Wavelength-Dependent Tip-Enhanced Laser Ablation of Organic Dyes

F. Cao, F. Donnarumma, K.K. Murray, Wavelength-Dependent Tip-Enhanced Laser Ablation of Organic Dyes, Journal of Physical Chemistry C, 124 (2020) 1918-1922; doi: 10.1021/acs.jpcc.9b08081

Abstract

The wavelength dependence of atomic force microscope apertureless tip-enhanced laser ablation was studied using a series of organic dyes to assess the effect of surface optical absorption. An optical parametric oscillator laser with a tunable wavelength range of 410-2100 nm was used to irradiate a gold-coated atomic force microscope tip which was held 15 nm above the surface of a dye thin film vibrating in tapping mode to generate tip-enhanced laser ablation.
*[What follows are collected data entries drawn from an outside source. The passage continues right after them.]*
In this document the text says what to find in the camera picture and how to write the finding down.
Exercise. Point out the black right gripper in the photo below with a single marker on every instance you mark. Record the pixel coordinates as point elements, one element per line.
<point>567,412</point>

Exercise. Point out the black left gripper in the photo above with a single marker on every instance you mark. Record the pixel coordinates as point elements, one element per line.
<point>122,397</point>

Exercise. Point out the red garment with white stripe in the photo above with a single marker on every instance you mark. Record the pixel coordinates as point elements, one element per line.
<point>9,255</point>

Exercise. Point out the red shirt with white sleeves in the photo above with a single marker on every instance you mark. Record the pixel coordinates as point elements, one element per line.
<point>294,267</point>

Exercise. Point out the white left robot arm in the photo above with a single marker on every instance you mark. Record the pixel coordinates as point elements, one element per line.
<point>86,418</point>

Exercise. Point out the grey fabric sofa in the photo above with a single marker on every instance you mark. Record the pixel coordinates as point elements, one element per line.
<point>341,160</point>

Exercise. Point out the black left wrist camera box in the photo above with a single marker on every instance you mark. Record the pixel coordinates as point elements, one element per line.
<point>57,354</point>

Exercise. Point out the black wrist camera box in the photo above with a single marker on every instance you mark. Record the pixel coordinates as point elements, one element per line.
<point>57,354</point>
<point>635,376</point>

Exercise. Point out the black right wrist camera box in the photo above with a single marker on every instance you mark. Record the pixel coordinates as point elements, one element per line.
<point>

Crater formation was investigated for rhodamine B, methylene blue, and IR 797 dye thin films which have absorption maxima near 550, 650, and 700 nm, respectively. Crater formation was not observed for wavelengths greater than 700 nm for any of the dyes. Below 700 nm, the crater size was greatest near 500 nm for all dyes and decreased from 500 to 700 nm, and no ablation was observed at longer wavelengths. The crater size did not correlate with the solution or thin film optical absorption of the dyes. The mechanism for tip-enhanced laser ablation is postulated to be either ballistic ejection of gold atoms or direct heat transfer from the tip to the surface.